Send each entry back exactly as given, pictures excluded.

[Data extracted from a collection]
────────────────
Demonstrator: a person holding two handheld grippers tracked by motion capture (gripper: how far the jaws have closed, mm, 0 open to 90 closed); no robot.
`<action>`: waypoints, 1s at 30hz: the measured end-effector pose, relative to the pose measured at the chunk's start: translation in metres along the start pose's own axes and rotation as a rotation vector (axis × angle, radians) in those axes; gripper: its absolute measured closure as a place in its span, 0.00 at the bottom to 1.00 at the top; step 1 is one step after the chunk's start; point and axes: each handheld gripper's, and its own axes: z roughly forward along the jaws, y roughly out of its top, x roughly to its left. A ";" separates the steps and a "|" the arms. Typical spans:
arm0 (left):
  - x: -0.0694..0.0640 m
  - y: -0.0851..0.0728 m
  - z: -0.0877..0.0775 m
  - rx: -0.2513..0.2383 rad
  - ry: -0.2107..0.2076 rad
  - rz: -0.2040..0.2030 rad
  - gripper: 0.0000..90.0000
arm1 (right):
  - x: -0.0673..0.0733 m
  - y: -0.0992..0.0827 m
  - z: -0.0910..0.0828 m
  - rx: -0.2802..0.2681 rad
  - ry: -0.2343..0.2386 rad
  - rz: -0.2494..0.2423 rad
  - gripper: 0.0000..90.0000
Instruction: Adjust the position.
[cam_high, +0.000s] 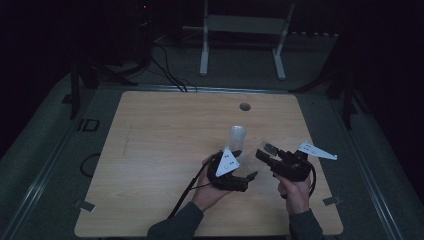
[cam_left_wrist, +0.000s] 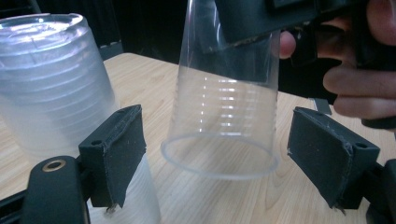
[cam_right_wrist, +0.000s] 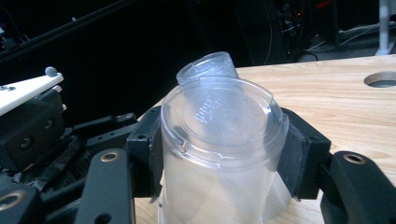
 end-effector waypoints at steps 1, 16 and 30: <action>0.000 0.001 0.001 -0.006 -0.002 0.000 0.21 | -0.001 0.000 0.000 0.001 0.005 0.004 0.46; -0.001 -0.001 0.014 -0.016 -0.019 -0.008 0.21 | -0.007 -0.003 0.000 -0.020 0.061 0.096 0.46; 0.001 -0.003 0.020 -0.008 -0.029 -0.013 0.26 | -0.007 -0.005 0.003 -0.019 0.094 0.116 0.46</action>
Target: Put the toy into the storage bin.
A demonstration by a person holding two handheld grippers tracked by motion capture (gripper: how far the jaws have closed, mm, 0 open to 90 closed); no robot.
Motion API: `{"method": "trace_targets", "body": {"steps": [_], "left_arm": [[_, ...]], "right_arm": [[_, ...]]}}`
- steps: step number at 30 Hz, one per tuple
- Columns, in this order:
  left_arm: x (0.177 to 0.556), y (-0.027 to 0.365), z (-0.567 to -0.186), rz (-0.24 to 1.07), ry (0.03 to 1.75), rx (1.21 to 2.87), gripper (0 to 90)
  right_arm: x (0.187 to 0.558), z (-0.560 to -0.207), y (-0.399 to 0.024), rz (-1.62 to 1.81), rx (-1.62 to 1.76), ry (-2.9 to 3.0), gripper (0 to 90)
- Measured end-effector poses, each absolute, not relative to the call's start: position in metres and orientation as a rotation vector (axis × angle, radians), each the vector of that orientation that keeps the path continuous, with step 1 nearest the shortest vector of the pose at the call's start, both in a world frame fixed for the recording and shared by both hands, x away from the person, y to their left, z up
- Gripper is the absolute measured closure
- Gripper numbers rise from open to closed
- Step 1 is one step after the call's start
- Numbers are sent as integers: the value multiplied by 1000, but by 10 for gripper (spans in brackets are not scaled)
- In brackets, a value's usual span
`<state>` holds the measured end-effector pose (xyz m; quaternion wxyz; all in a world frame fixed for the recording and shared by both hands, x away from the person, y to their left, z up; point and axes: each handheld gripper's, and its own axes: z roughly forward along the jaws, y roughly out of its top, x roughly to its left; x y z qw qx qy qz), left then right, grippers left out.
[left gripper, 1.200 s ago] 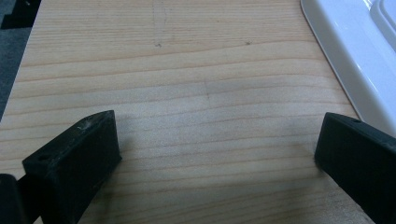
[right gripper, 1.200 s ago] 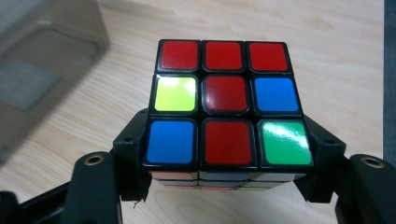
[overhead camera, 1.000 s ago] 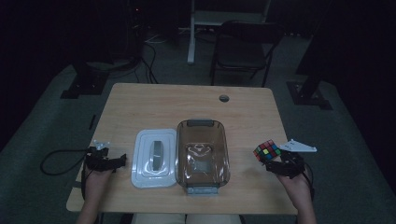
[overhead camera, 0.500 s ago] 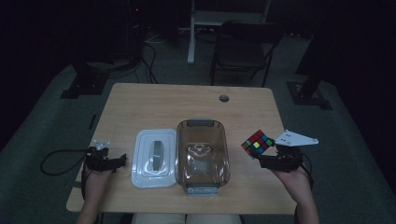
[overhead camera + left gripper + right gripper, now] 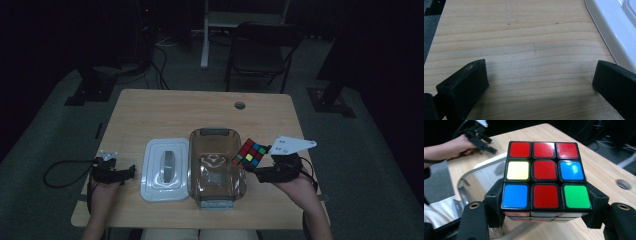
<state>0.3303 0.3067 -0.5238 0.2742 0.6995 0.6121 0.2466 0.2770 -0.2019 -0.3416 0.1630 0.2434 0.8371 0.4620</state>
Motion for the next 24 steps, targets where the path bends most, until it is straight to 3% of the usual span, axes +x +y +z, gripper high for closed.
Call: {"method": "trace_targets", "body": {"steps": [24], "left_arm": [[330, 307, -524, 663, 1643, 1883, 7]], "right_arm": [[294, -378, -126, 1075, 431, 2757, 338]]}}
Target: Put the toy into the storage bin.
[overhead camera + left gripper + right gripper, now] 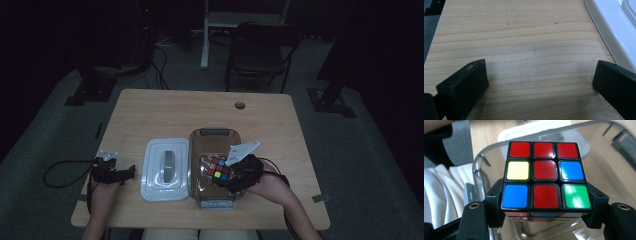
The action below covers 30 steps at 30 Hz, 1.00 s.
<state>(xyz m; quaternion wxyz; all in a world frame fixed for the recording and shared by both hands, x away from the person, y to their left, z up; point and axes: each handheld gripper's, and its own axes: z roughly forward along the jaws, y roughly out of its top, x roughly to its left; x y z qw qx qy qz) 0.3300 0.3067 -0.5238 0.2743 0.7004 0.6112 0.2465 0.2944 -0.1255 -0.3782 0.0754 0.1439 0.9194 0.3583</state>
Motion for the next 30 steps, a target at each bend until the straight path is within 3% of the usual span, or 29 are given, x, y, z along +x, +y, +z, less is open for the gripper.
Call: {"method": "trace_targets", "body": {"steps": [30], "left_arm": [[330, 307, -524, 659, 1635, 1892, 7]], "right_arm": [[324, -416, -69, 448, 291, 3020, 339]]}}
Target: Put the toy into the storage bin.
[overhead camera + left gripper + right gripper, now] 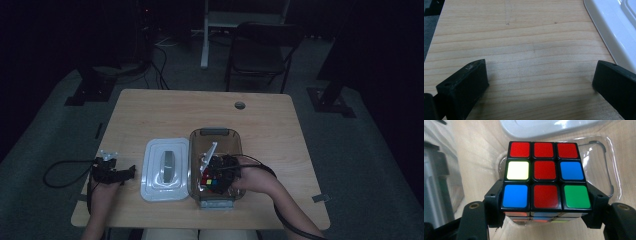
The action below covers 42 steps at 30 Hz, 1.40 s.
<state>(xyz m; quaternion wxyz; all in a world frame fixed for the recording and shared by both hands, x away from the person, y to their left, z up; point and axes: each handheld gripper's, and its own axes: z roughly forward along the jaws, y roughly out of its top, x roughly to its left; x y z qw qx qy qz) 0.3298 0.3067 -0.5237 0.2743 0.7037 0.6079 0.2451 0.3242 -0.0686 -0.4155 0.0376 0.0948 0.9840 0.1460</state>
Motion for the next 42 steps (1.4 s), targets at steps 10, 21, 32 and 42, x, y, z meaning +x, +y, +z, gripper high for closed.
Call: {"method": "trace_targets", "body": {"steps": [10, 21, 32, 42], "left_arm": [[330, 307, -524, 658, 1632, 1894, 7], [329, 307, -524, 659, 1630, 1896, 7], [329, 307, -524, 658, 1629, 1896, 7], [329, 307, -524, 658, 1630, 1896, 7]], "right_arm": [[327, -424, -55, 267, 209, 3040, 339], [327, -431, -44, 178, 169, 3063, 338], [331, -429, -43, 236, 216, 3094, 326], [332, -420, -51, 375, 281, 3047, 297]]}}
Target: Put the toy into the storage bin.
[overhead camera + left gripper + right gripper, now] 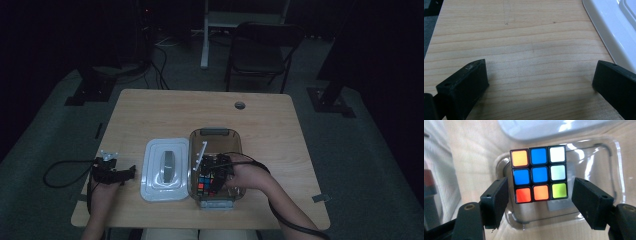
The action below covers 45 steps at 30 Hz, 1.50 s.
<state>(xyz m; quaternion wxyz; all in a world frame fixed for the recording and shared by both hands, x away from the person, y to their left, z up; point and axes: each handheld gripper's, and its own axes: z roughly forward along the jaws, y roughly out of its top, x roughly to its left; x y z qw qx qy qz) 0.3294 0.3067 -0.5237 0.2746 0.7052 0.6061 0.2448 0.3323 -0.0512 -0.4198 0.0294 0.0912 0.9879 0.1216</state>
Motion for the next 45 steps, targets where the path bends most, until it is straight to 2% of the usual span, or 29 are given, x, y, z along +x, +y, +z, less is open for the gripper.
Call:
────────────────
[Reply to the task]
Demonstrator: a person holding two handheld grippers tracked by motion capture (gripper: how far the jaws have closed, mm, 0 open to 90 closed); no robot.
`<action>`: waypoints, 1s at 30hz: the measured end-effector pose, relative to the pose measured at the chunk's start: translation in metres along the start pose's own axes and rotation as a rotation vector (axis × angle, radians) in those axes; gripper: its absolute measured closure as a place in its span, 0.00 at the bottom to 1.00 at the top; step 1 is one step after the chunk's start; point and axes: each handheld gripper's, and its own axes: z roughly forward along the jaws, y roughly out of its top, x roughly to its left. A ";" separates the steps and a "|" the arms. Typical spans:
arm0 (left):
  - x: -0.0694..0.0640 m
  - y: -0.0851..0.0728 m
  - z: -0.0877..0.0775 m
  - rx: -0.2513..0.2383 rad
  - ry: -0.2107..0.2076 rad
  - rz: -0.2040..0.2030 rad
  - gripper: 0.0000..90.0000
arm1 (right):
  - x: -0.0673..0.0733 m
  - y: -0.0992..0.0827 m
  - z: -0.0910..0.0828 m
  - rx: -0.2802..0.2681 rad
  - ry: -0.2343..0.2386 rad
  - rz: -0.2494..0.2423 rad
  - gripper: 0.0000..90.0000
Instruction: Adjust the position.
[cam_high, +0.000s] 
[cam_left_wrist, +0.000s] 
[cam_right_wrist, +0.000s] 
 end-effector waypoints at steps 1, 16 and 30: <action>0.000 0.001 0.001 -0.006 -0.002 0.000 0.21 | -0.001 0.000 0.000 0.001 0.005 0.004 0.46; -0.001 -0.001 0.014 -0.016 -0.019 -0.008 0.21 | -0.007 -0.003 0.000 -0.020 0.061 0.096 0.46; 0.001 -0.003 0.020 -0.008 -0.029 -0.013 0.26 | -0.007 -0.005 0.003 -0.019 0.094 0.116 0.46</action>
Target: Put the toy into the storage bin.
A demonstration by a person holding two handheld grippers tracked by motion capture (gripper: how far the jaws have closed, mm, 0 open to 90 closed); no robot.
Motion API: `{"method": "trace_targets", "body": {"steps": [_], "left_arm": [[_, ...]], "right_arm": [[_, ...]]}}`
- steps: step number at 30 Hz, one per tuple
- Columns, in this order:
  left_arm: x (0.177 to 0.556), y (-0.027 to 0.365), z (-0.567 to -0.186), rz (-0.24 to 1.07), ry (0.03 to 1.75), rx (1.21 to 2.87), gripper (0 to 90)
  right_arm: x (0.187 to 0.558), z (-0.560 to -0.207), y (-0.399 to 0.024), rz (-1.62 to 1.81), rx (-1.62 to 1.76), ry (-2.9 to 3.0), gripper (0 to 90)
- Measured end-effector poses, each absolute, not relative to the call's start: position in metres and orientation as a rotation vector (axis × angle, radians), each the vector of that orientation that keeps the path continuous, with step 1 nearest the shortest vector of the pose at the call's start, both in a world frame fixed for the recording and shared by both hands, x away from the person, y to their left, z up
- Gripper is the absolute measured closure
- Gripper numbers rise from open to closed
- Step 1 is one step after the call's start
- Numbers are sent as integers: the value multiplied by 1000, but by 10 for gripper (spans in brackets are not scaled)
- In brackets, a value's usual span
`<state>` holds the measured end-effector pose (xyz m; quaternion wxyz; all in a world frame fixed for the recording and shared by both hands, x away from the person, y to their left, z up; point and axes: each handheld gripper's, and its own axes: z roughly forward along the jaws, y roughly out of its top, x roughly to its left; x y z qw qx qy qz), left then right, grippers left out.
[left gripper, 1.200 s ago] 
[right gripper, 1.200 s ago] 
[overhead camera, 1.000 s ago] 
[overhead camera, 0.500 s ago] 
[overhead camera + left gripper + right gripper, now] 
<state>0.3303 0.3067 -0.5238 0.2742 0.6995 0.6121 0.2466 0.2770 -0.2019 -0.3416 0.1630 0.2434 0.8371 0.4620</state>
Motion for the next 24 steps, targets where the path bends most, until it is straight to 3% of the usual span, axes +x +y +z, gripper high for closed.
Call: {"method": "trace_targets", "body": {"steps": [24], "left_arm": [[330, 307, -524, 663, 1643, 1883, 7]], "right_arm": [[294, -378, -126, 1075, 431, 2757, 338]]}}
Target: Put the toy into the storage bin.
[overhead camera + left gripper + right gripper, now] 
The action below covers 30 steps at 30 Hz, 1.00 s.
<state>(xyz m; quaternion wxyz; all in a world frame fixed for the recording and shared by both hands, x away from the person, y to their left, z up; point and axes: each handheld gripper's, and its own axes: z roughly forward along the jaws, y roughly out of its top, x roughly to its left; x y z qw qx qy qz) 0.3300 0.3067 -0.5238 0.2743 0.7004 0.6112 0.2465 0.2944 -0.1255 -0.3782 0.0754 0.1439 0.9194 0.3583</state>
Motion for the next 30 steps, a target at each bend until the straight path is within 3% of the usual span, or 29 are given, x, y, z along +x, +y, +z, less is open for the gripper.
Call: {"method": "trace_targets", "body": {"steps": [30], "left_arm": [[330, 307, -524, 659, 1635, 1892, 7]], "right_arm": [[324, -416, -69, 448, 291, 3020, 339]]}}
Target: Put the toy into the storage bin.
[overhead camera + left gripper + right gripper, now] 
The action below covers 42 steps at 30 Hz, 1.40 s.
<state>(xyz m; quaternion wxyz; all in a world frame fixed for the recording and shared by both hands, x away from the person, y to their left, z up; point and axes: each handheld gripper's, and its own axes: z roughly forward along the jaws, y roughly out of its top, x roughly to its left; x y z qw qx qy qz) 0.3298 0.3067 -0.5237 0.2743 0.7037 0.6079 0.2451 0.3242 -0.0686 -0.4155 0.0376 0.0948 0.9840 0.1460</state>
Motion for the next 42 steps (1.4 s), targets at steps 10, 21, 32 and 42, x, y, z meaning +x, +y, +z, gripper high for closed.
Call: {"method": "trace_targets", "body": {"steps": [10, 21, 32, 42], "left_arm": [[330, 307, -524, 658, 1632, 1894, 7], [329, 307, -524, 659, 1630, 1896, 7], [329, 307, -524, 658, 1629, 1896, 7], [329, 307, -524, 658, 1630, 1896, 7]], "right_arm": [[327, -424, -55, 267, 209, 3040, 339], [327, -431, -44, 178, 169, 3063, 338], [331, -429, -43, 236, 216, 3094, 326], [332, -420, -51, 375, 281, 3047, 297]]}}
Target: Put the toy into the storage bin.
[overhead camera + left gripper + right gripper, now] 
The action below covers 45 steps at 30 Hz, 1.50 s.
<state>(xyz m; quaternion wxyz; all in a world frame fixed for the recording and shared by both hands, x away from the person, y to their left, z up; point and axes: each handheld gripper's, and its own axes: z roughly forward along the jaws, y roughly out of its top, x roughly to its left; x y z qw qx qy qz) 0.3294 0.3067 -0.5237 0.2746 0.7052 0.6061 0.2448 0.3323 -0.0512 -0.4198 0.0294 0.0912 0.9879 0.1216</state>
Motion for the next 45 steps, targets where the path bends most, until it is straight to 2% of the usual span, or 29 are given, x, y, z along +x, +y, +z, less is open for the gripper.
Call:

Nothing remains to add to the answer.